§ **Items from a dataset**
◇ ◇ ◇ ◇ ◇

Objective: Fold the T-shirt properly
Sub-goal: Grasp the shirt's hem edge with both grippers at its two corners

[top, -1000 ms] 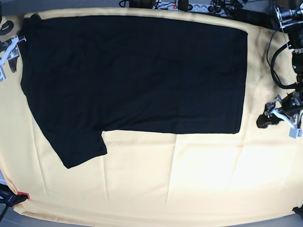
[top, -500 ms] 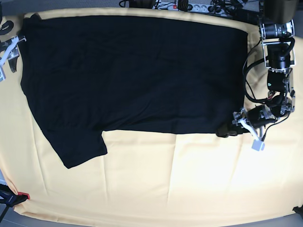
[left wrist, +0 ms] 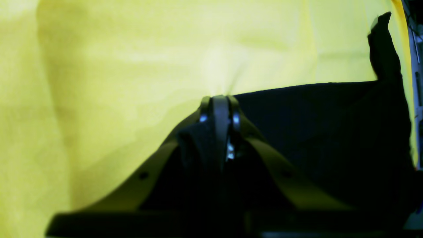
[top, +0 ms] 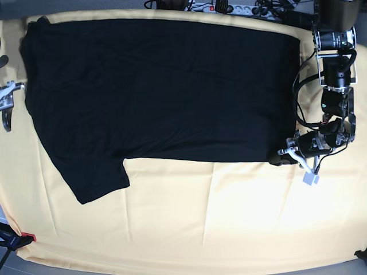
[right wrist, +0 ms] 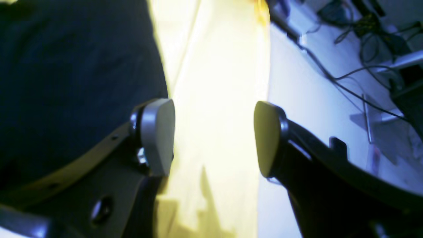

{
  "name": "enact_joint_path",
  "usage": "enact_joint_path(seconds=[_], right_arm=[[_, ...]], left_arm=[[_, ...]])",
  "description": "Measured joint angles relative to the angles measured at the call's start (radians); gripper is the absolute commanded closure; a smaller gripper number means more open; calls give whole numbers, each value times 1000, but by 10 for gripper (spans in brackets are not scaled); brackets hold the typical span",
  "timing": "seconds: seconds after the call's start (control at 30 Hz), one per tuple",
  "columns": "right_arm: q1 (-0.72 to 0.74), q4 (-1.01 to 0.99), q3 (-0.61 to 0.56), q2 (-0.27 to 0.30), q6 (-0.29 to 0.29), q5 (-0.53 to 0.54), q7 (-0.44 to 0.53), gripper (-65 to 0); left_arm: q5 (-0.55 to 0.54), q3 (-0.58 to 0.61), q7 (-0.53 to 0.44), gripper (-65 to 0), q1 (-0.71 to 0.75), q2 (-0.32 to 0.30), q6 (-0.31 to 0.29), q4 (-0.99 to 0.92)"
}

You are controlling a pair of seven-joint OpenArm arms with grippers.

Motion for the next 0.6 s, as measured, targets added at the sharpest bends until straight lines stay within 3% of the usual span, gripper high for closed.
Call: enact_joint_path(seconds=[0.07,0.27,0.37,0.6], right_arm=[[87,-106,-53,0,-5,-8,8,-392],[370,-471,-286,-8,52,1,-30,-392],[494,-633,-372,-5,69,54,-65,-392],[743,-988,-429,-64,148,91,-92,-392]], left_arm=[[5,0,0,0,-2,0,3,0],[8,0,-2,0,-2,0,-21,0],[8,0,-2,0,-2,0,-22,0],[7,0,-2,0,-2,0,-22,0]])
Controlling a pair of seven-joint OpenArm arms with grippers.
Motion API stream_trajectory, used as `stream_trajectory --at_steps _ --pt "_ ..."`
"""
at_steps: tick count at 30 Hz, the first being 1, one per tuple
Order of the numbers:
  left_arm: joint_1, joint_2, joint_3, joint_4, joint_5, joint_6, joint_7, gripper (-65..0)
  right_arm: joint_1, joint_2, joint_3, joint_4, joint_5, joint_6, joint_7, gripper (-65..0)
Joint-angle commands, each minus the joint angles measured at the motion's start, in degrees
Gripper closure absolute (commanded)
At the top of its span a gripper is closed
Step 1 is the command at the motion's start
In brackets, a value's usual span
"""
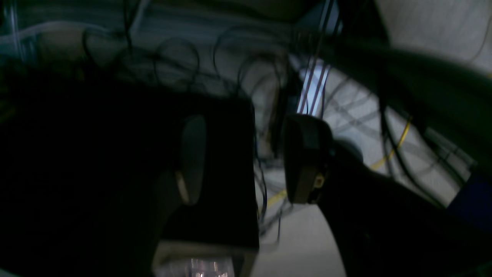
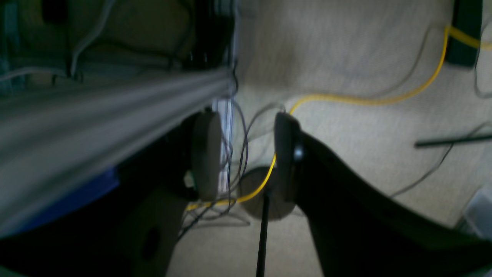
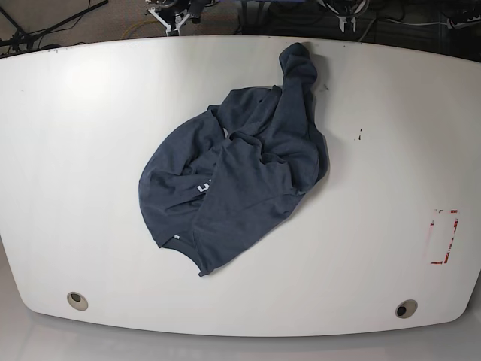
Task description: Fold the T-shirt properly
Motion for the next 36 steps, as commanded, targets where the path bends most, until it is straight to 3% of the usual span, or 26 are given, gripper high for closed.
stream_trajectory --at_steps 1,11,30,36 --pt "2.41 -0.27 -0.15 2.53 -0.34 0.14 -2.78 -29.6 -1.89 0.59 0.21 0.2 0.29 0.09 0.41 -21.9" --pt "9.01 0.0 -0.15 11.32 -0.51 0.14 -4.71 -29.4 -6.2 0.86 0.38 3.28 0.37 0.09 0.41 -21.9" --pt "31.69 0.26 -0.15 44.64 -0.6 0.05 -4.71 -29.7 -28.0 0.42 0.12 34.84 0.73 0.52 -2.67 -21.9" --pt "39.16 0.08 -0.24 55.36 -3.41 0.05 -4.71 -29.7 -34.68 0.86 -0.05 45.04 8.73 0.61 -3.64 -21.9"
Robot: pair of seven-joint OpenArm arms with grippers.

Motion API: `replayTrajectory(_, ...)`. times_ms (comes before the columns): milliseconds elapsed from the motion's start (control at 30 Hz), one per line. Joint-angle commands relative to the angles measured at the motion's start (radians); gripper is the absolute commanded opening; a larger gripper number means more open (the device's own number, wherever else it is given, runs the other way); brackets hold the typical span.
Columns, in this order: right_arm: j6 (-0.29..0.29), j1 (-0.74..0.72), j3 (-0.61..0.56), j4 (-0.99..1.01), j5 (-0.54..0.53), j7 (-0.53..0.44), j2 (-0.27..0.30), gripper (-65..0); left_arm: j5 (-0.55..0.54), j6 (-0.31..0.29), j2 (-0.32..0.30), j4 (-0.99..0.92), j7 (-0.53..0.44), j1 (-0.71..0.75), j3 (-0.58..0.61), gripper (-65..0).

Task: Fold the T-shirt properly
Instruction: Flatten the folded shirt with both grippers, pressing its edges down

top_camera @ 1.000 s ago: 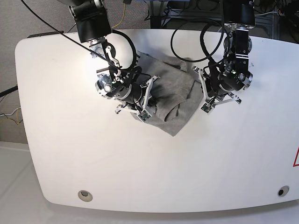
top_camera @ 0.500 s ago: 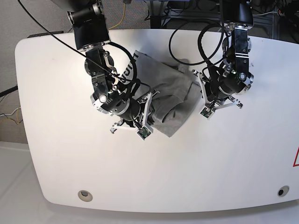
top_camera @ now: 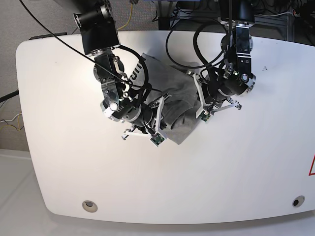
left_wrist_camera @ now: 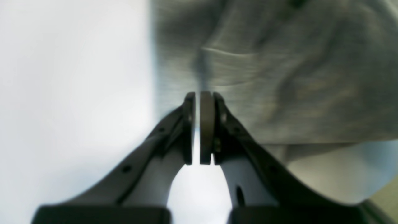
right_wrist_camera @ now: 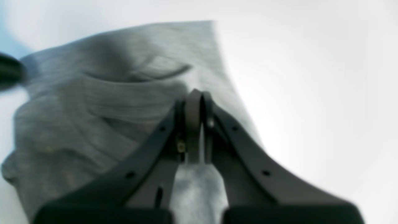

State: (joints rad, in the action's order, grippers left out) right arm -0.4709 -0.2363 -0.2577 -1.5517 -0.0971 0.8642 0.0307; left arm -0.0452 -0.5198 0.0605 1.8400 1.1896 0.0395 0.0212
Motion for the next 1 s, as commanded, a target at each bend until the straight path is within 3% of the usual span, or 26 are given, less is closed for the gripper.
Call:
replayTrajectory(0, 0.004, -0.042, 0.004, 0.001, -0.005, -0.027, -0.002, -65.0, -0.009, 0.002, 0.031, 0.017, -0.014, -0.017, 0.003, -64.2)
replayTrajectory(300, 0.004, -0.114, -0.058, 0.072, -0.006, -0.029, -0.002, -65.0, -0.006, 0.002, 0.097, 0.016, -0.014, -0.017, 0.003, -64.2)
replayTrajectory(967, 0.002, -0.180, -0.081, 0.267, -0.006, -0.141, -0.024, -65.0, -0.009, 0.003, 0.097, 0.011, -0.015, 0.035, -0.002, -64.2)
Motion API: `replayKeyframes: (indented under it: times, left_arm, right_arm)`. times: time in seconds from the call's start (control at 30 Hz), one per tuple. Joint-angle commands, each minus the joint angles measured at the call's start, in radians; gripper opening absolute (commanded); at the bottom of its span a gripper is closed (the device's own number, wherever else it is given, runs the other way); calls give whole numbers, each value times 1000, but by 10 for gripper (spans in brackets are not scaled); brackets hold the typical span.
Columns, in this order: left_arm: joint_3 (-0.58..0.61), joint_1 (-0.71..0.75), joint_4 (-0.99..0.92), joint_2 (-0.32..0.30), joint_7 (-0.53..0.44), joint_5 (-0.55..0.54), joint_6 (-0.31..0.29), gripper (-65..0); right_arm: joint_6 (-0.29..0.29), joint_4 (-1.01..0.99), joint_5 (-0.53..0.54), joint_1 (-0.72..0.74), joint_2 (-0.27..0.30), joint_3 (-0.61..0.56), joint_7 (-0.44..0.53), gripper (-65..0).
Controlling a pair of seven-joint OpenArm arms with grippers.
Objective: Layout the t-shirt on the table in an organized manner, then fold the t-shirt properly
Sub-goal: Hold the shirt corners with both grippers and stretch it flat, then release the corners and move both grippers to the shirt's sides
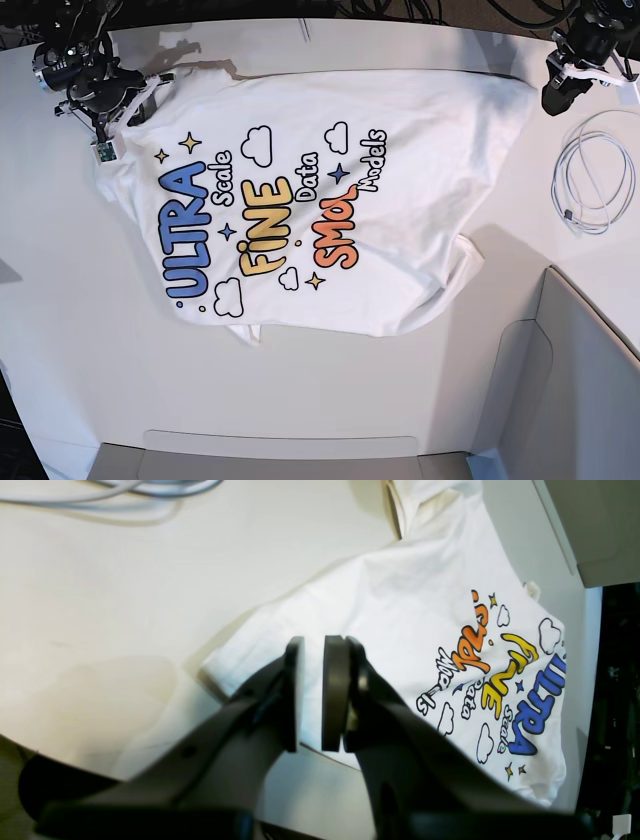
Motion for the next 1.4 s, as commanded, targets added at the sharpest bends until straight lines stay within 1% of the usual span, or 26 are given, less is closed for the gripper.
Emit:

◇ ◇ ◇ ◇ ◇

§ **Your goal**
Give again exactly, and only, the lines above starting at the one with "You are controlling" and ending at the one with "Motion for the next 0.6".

§ **Written solution**
You are controlling a pair of seven-joint OpenArm arms with grippers.

Motion for the next 0.6 s, as measured, targets added at the sharpest bends until straight lines stay within 3% of the usual span, gripper high for closed.

This concludes the response.